Their findings show that recurrent lymph node (LN) and distant metastases were significantly more frequent in patients with AEG type II (using the Siewert classification system) treated with esophagectomy compared with those with AEG type I, and that those with type II also had shorter overall survival than those with type I tumors.
In addition, for individuals with AEG type II, esophagectomy resulted in a significantly shorter recurrence-free survival than extended gastrectomy, the researchers note in the British Journal of Surgery.
"It is therefore reasonable to suggest that patients with AEG type II should as a minimum undergo extended gastrectomy with formal DII lymphadenectomy, including the perigastric LNs," they write.
Furthermore, they found that more than half of AEG patients initially staged as Siewert type I were reclassified as type II after surgery.
"Owing to a lack of uniform definition of the cardia, the correct classification of AEG remains difficult even in experienced cancer centers," remark M Reeh and colleagues from the University Hospital Hamburg-Eppendorf.
Their study included 137 AEG patients who underwent esophagectomy or extended gastrectomy between 1992 and 2009, of whom seven died during surgery, 41 were classed as type I before surgery and remained so postoperatively (group 1), 51 were type I before surgery but were upgraded to type II after esophagectomy (group 2), and 38 were type II both before and after surgery (group 3).
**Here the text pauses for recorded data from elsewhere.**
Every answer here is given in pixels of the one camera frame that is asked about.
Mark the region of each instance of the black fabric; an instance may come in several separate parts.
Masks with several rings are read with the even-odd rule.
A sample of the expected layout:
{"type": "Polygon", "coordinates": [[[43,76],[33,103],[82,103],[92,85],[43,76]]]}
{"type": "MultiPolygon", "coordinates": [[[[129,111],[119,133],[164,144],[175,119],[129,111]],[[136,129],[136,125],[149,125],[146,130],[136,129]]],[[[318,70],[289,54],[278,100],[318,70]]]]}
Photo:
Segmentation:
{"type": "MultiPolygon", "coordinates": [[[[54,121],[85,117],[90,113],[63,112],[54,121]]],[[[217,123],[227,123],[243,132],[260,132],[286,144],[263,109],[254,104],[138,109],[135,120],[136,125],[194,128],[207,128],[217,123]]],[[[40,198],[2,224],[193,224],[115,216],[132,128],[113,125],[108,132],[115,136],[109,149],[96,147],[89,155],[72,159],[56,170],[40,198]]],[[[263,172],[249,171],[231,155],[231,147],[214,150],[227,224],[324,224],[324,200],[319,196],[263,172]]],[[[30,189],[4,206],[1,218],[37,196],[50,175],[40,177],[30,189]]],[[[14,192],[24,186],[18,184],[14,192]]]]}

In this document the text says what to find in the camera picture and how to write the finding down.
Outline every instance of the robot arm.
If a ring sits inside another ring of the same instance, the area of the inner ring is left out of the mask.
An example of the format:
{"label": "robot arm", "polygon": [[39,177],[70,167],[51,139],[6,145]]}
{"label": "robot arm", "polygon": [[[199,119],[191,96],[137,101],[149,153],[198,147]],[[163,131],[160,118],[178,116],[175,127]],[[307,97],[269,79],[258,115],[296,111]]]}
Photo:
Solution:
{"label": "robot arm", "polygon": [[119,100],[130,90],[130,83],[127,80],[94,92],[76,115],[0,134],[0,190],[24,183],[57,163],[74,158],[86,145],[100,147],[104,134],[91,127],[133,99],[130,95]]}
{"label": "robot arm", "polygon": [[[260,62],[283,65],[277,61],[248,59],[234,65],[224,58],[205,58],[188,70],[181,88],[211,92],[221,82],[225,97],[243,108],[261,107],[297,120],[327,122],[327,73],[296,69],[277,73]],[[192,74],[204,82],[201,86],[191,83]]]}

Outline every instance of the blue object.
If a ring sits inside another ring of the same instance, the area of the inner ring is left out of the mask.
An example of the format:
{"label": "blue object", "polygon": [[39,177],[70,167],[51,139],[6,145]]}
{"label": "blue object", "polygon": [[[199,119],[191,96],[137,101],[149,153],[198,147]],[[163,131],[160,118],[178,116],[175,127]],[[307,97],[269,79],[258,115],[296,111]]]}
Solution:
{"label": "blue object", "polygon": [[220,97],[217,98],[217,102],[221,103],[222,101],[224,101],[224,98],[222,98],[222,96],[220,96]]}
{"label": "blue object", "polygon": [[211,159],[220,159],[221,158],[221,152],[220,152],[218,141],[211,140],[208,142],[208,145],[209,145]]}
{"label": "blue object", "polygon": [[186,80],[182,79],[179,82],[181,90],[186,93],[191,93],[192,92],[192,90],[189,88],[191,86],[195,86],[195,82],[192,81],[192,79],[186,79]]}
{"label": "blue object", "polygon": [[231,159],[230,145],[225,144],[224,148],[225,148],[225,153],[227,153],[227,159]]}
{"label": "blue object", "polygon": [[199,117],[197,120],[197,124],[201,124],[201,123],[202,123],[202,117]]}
LN metastasis was more common in group 2 than group 1, at 78% versus 56%, and patients with AEG type II (groups 2 and 3) were significantly more likely to experience tumor relapse, distant metastatic recurrence, and cancer-related death compared with group 1.
Local tumor recurrence was significantly more common in patients who underwent transhiatal esophagectomy compared with those who underwent thoracoabdominal esophagectomy, at 24 versus six patients, report Reeh et al.
Commenting on the study, editorialist Abe Fingerhut (University of Athens Medical School, Greece) remarked that the results highlight that preoperative interpretation of cancer localization "is still highly subjective," and that methods of assessment "do not seem to be effective at the present time."